A big thank you to the Husband for taking the Kid for the night. I was able to clean the apartment and drink liters of water hunched over with a blanket wrapped around my shoulders. I even took a nap. I am still tired but I am definitely feeling more human now. The apartment is clean, the cookies have been finished off and soon I will head to bed with a book and an aspirin. But before that, one more small story.

This afternoon, while I was feeling fragile, I decided to look up the new Israeli restaurant that just opened up in Vienna. It is called Miznon and apparently star chef Eyal Shani is the brains behind this pita restaurant. On a whim, or still drunk from last night, I sent the new restaurant a Facebook PM. I wrote "Please don't hate me for asking this, but do you guys serve Matzoh Ball soup?
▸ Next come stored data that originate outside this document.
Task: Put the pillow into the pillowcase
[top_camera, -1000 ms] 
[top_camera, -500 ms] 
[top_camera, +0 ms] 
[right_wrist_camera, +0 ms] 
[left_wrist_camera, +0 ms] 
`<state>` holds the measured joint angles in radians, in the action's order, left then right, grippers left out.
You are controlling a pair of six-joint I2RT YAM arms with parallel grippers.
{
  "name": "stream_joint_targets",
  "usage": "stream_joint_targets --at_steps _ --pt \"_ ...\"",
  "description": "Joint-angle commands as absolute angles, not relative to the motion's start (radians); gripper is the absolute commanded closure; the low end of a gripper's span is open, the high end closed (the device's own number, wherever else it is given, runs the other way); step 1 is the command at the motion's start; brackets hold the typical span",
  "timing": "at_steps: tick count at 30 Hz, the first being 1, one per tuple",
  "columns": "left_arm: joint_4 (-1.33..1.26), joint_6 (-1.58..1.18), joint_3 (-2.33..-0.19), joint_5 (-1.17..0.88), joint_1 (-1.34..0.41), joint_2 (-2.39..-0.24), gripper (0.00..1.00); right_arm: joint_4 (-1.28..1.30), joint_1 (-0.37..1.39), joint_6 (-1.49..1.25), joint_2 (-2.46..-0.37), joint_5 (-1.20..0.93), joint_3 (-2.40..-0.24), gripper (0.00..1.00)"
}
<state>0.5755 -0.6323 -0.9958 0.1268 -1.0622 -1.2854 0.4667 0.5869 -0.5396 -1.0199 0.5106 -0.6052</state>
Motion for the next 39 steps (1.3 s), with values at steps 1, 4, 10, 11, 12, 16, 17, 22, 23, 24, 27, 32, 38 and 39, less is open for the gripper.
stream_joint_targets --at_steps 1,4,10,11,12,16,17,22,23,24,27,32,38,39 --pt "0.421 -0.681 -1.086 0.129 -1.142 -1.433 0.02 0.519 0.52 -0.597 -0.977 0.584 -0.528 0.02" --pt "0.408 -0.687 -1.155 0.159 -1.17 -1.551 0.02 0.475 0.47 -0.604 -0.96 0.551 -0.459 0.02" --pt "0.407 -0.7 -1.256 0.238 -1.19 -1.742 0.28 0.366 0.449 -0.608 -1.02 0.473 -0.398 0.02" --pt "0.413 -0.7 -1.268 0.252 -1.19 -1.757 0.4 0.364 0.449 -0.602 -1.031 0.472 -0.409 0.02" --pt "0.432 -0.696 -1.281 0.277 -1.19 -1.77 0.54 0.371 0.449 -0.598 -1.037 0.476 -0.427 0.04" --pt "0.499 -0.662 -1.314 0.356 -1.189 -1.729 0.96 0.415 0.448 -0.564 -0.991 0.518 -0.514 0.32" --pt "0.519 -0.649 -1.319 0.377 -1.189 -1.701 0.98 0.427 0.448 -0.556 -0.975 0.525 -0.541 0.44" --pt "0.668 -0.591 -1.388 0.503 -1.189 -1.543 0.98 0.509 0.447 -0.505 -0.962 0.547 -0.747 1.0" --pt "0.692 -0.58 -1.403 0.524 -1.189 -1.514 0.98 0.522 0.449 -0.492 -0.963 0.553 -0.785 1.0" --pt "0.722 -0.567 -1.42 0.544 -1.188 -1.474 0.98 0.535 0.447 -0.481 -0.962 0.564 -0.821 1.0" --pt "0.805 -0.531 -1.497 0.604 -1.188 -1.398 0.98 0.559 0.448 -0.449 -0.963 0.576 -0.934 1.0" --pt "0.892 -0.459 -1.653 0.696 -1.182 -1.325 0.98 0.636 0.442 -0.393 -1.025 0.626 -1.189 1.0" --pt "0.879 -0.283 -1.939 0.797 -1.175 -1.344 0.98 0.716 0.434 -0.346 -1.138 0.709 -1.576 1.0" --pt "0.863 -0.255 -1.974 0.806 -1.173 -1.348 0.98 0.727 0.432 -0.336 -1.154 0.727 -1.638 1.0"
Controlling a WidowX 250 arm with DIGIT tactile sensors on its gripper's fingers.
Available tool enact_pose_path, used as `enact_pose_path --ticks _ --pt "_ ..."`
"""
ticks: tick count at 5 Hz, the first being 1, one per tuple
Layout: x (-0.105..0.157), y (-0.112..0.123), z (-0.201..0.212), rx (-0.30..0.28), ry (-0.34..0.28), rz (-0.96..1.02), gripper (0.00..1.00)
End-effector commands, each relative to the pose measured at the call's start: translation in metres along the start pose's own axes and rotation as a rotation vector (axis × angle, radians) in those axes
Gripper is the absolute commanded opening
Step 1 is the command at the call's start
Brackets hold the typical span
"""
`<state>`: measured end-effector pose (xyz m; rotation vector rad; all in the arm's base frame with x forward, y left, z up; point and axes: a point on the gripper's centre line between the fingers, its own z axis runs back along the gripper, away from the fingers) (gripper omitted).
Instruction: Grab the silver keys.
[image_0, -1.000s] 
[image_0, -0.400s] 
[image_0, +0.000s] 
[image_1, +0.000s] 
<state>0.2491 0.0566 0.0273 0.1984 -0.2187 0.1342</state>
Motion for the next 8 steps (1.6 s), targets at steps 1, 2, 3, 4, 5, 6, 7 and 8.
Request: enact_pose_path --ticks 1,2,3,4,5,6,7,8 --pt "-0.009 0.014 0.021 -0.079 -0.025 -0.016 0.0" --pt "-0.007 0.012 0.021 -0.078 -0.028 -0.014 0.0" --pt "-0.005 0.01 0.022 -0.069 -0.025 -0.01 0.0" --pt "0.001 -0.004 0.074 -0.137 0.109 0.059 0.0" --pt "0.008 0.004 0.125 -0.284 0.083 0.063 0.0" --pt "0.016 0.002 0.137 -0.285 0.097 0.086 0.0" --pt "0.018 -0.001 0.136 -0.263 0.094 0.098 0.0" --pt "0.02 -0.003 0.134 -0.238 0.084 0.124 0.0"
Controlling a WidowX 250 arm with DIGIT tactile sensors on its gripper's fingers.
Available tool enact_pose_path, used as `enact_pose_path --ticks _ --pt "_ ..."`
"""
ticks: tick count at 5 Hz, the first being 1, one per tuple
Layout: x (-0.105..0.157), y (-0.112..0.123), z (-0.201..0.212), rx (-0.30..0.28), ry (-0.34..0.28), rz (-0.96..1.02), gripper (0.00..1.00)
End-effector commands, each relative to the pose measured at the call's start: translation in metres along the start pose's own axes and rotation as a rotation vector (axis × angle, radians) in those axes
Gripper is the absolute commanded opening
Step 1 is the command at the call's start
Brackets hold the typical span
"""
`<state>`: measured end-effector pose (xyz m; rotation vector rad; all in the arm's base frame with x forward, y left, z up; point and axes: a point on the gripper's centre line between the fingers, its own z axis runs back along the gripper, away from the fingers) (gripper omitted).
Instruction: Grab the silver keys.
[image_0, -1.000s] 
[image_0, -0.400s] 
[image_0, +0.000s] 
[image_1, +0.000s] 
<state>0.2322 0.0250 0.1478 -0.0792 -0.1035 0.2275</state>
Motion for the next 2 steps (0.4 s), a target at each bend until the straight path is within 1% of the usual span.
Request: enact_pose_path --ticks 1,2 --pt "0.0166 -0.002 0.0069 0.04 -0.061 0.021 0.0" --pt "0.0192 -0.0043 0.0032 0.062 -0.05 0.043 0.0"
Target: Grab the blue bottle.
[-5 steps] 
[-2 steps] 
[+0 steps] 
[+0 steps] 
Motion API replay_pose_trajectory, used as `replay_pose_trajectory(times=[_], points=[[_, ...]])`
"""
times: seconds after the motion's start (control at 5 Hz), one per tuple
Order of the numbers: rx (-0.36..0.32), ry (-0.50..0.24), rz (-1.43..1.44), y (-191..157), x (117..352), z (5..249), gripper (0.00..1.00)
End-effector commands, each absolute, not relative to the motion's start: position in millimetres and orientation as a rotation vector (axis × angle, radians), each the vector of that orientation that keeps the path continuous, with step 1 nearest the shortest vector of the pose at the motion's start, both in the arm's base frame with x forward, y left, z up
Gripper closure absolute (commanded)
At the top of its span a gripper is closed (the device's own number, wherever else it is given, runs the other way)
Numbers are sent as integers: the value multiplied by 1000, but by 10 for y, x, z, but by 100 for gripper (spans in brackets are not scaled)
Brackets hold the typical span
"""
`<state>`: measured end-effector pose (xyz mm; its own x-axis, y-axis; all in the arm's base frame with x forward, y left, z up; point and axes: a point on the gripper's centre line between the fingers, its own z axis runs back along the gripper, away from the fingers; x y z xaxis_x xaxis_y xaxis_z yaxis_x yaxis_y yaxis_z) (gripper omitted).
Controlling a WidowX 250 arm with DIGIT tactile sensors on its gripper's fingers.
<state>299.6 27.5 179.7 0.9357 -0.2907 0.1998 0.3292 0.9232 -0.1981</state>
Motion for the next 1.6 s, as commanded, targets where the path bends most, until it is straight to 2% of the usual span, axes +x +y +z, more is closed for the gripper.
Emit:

Signed, desperate Canadian Jew in Vienna" I figured I wouldn't get a response but a minute later this popped up  "You can never know but I don't think so.... We don't hate you at all for that question." Aww. I thought that was adorable so I wrote "Hahaha! Thank you for your speedy response! I can't wait to try your place anyway!" and then I got the response "We'll wait for you. :)" How adorable is that?! So I wrote "Aww thank you. But you will probably regret saying that once you meet me. Do you take reservations?" and they wrote back "I am sure we won't regret that. We don't take reservations but come by whenever you want." So I am going to do just that and go on Tuesday evening with a friend. I thought the whole messaging was awesome and I have no idea who I was communicating with but I salute you for making my afternoon!

I wish you all a fabulous Sunday night! It's time for me to lie down now.